■ Work to be completed ■
Check every line of the data below for "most". Copy each one that has it.

═════ Input material

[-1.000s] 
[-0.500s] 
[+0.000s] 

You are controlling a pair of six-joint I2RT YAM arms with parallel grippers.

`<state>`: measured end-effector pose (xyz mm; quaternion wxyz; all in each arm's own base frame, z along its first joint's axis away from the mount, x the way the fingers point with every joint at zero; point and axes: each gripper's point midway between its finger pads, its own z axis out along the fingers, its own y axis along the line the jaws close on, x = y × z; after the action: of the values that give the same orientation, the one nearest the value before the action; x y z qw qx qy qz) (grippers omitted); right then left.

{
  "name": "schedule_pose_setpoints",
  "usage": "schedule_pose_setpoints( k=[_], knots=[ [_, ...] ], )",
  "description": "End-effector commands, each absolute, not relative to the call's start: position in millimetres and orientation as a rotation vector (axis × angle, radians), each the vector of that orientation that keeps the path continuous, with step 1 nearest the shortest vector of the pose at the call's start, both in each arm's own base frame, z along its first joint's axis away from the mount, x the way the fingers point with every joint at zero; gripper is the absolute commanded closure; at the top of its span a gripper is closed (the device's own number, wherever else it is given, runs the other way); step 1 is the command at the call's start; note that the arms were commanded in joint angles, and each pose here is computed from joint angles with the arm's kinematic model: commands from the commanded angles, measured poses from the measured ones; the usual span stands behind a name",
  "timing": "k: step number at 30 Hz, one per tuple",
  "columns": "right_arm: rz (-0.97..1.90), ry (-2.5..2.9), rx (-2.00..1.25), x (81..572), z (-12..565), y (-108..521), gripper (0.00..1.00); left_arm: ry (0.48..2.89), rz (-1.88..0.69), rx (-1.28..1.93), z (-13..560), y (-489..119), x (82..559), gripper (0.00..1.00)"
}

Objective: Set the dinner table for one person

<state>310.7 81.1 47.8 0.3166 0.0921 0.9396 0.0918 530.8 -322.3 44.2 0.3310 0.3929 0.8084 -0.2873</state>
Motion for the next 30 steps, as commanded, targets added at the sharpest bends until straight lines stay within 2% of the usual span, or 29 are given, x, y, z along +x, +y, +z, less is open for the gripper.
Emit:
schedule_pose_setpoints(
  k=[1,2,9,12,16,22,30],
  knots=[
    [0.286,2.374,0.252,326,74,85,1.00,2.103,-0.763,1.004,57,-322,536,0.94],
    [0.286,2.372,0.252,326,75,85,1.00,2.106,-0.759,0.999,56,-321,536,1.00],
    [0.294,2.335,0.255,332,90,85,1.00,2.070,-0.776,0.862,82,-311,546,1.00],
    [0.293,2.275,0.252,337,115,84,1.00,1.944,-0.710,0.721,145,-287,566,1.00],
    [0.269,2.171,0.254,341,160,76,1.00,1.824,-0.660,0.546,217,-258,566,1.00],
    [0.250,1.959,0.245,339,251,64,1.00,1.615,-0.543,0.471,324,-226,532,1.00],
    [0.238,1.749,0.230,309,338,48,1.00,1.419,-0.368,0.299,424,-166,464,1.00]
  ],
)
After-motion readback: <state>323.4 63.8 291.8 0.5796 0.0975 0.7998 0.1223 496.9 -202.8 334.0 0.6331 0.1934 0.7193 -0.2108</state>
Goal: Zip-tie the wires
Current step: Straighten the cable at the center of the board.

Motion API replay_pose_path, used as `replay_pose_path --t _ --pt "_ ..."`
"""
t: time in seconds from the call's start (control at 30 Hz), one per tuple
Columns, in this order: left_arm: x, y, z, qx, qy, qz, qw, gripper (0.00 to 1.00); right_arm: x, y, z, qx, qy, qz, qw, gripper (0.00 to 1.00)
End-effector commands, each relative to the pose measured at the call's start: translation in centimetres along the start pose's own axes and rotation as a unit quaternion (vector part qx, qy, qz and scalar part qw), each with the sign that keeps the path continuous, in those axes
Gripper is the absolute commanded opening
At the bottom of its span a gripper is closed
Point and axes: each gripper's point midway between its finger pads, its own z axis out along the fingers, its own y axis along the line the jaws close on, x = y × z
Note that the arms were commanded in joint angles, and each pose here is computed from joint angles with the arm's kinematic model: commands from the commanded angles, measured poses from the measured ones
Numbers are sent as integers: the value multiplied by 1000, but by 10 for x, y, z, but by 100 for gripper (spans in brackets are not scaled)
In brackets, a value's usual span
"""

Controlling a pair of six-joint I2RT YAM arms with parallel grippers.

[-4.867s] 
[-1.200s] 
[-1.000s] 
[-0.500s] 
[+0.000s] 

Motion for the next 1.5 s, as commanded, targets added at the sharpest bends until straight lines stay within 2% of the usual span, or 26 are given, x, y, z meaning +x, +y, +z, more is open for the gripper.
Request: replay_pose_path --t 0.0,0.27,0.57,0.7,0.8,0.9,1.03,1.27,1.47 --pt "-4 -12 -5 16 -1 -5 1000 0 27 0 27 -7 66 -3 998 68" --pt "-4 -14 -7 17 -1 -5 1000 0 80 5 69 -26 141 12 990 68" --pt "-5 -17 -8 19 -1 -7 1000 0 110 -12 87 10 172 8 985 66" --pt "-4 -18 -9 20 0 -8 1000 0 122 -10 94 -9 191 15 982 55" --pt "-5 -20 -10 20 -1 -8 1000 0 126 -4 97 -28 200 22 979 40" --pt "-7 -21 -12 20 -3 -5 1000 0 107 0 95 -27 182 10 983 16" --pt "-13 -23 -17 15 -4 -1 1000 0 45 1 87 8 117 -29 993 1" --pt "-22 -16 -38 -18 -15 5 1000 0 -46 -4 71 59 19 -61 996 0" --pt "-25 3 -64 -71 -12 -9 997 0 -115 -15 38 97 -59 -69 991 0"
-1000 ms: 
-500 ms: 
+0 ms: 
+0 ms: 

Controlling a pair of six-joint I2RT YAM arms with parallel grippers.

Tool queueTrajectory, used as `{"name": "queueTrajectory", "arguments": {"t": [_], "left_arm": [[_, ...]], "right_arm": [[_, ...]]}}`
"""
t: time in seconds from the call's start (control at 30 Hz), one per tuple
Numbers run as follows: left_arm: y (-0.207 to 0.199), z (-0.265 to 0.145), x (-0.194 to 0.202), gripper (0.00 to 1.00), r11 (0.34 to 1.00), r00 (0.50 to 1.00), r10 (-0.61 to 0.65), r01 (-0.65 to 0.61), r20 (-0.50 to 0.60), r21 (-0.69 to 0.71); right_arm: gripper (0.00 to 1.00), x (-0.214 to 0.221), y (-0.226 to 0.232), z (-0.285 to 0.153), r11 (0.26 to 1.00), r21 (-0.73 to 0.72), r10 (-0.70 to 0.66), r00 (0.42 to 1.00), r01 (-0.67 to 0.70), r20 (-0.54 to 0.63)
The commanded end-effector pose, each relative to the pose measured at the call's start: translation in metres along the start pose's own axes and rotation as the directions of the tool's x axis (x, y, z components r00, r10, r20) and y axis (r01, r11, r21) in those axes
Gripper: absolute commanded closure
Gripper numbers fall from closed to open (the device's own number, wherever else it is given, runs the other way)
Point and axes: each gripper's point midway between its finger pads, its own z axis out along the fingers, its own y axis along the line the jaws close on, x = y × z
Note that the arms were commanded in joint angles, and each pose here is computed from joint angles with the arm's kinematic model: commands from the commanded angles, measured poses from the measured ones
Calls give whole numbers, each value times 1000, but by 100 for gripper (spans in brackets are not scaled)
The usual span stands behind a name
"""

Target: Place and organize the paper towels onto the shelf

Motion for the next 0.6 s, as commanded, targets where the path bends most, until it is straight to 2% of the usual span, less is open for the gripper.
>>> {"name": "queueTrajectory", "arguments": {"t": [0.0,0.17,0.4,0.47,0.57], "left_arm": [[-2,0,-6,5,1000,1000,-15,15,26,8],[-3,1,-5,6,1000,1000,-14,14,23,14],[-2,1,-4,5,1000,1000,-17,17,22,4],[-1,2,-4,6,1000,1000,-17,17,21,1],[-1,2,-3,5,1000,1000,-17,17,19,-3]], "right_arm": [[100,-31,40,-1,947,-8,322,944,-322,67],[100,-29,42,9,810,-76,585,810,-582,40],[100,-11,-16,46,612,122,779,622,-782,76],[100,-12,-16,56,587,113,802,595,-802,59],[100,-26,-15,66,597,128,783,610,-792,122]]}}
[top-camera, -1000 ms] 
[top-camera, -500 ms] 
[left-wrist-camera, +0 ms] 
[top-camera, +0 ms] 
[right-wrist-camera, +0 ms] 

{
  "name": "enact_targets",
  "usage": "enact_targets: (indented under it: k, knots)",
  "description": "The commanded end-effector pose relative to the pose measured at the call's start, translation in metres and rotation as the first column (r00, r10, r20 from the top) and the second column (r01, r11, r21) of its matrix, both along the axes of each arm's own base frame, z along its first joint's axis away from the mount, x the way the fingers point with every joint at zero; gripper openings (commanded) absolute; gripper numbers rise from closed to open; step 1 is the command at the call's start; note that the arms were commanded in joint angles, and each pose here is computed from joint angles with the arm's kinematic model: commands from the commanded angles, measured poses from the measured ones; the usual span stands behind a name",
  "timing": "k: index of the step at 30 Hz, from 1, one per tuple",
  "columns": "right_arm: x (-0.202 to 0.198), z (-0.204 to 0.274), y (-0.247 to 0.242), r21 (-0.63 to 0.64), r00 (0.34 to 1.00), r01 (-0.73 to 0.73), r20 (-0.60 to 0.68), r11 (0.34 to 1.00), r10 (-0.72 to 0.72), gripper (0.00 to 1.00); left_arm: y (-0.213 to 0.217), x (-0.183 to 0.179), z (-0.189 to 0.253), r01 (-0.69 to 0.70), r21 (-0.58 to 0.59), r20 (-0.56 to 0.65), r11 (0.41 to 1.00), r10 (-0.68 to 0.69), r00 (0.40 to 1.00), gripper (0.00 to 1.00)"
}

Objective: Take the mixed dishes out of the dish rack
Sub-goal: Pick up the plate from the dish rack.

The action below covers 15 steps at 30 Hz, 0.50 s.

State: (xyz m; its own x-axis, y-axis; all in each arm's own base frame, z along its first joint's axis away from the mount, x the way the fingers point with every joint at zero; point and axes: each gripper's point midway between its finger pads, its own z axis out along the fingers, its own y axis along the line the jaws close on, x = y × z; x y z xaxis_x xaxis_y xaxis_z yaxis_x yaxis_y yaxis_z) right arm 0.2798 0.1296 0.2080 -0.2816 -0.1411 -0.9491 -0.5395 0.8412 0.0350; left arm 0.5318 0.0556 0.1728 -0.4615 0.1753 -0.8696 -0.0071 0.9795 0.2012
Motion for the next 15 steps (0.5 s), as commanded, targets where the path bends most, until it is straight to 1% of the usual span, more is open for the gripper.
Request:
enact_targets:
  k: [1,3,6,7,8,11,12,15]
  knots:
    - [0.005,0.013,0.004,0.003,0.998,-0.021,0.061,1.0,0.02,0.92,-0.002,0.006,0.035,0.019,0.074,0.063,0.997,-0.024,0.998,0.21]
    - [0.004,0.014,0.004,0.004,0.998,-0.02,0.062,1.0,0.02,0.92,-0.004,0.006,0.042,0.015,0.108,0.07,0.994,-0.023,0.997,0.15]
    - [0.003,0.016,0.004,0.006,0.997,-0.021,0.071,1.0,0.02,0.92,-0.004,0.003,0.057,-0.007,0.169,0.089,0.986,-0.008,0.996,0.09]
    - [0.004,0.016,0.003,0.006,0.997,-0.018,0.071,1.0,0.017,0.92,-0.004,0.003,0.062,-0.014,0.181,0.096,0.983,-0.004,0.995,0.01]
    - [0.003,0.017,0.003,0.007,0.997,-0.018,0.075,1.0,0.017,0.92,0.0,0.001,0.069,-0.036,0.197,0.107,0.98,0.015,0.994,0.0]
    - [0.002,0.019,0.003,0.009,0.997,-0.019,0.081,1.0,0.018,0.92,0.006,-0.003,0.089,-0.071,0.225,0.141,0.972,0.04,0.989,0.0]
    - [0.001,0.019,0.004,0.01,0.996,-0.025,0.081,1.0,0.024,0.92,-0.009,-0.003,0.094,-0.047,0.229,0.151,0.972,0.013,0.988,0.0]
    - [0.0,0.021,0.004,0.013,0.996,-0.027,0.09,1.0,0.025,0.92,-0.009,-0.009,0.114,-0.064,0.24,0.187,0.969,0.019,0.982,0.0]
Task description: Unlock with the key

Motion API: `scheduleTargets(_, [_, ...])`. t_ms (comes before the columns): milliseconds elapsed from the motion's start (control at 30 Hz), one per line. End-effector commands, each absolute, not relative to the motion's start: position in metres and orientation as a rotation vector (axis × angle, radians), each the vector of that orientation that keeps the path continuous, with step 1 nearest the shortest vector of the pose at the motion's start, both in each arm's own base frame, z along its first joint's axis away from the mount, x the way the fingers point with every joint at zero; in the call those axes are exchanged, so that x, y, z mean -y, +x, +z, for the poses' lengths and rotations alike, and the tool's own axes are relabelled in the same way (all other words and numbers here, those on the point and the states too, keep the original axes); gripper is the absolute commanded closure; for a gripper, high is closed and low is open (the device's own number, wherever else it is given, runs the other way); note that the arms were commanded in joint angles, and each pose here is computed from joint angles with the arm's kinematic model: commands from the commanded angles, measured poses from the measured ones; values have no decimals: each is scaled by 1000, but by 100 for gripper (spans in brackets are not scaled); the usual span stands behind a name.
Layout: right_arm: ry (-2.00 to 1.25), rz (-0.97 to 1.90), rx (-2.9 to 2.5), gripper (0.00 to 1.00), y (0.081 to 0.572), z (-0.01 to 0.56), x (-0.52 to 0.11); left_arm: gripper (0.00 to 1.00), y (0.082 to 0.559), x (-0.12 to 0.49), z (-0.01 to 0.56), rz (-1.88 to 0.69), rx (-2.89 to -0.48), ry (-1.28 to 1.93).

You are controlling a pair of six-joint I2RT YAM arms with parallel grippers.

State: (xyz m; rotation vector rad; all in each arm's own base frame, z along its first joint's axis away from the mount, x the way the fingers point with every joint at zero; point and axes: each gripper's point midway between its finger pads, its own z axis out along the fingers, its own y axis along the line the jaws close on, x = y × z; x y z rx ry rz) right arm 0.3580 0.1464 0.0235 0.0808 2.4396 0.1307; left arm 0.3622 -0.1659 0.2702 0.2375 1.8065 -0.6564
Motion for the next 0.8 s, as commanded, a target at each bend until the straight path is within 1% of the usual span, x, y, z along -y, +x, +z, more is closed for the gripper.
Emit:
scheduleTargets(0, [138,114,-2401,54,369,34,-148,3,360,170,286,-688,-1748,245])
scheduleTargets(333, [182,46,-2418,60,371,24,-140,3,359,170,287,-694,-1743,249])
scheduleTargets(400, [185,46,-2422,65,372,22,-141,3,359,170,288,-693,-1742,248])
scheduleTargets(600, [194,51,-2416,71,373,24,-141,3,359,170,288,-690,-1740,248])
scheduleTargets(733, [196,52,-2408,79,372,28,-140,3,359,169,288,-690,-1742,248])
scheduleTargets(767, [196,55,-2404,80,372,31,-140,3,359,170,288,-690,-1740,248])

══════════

■ Response box ■
Motion for the next 0.6 s, as commanded, targets where the path bends most, until it is straight to 2% of the usual span, less is open for the gripper.
Motion for the next 15 steps (0.5 s), as commanded, targets where the path bends most, until it is straight to 1% of the usual span, more is open for the gripper.

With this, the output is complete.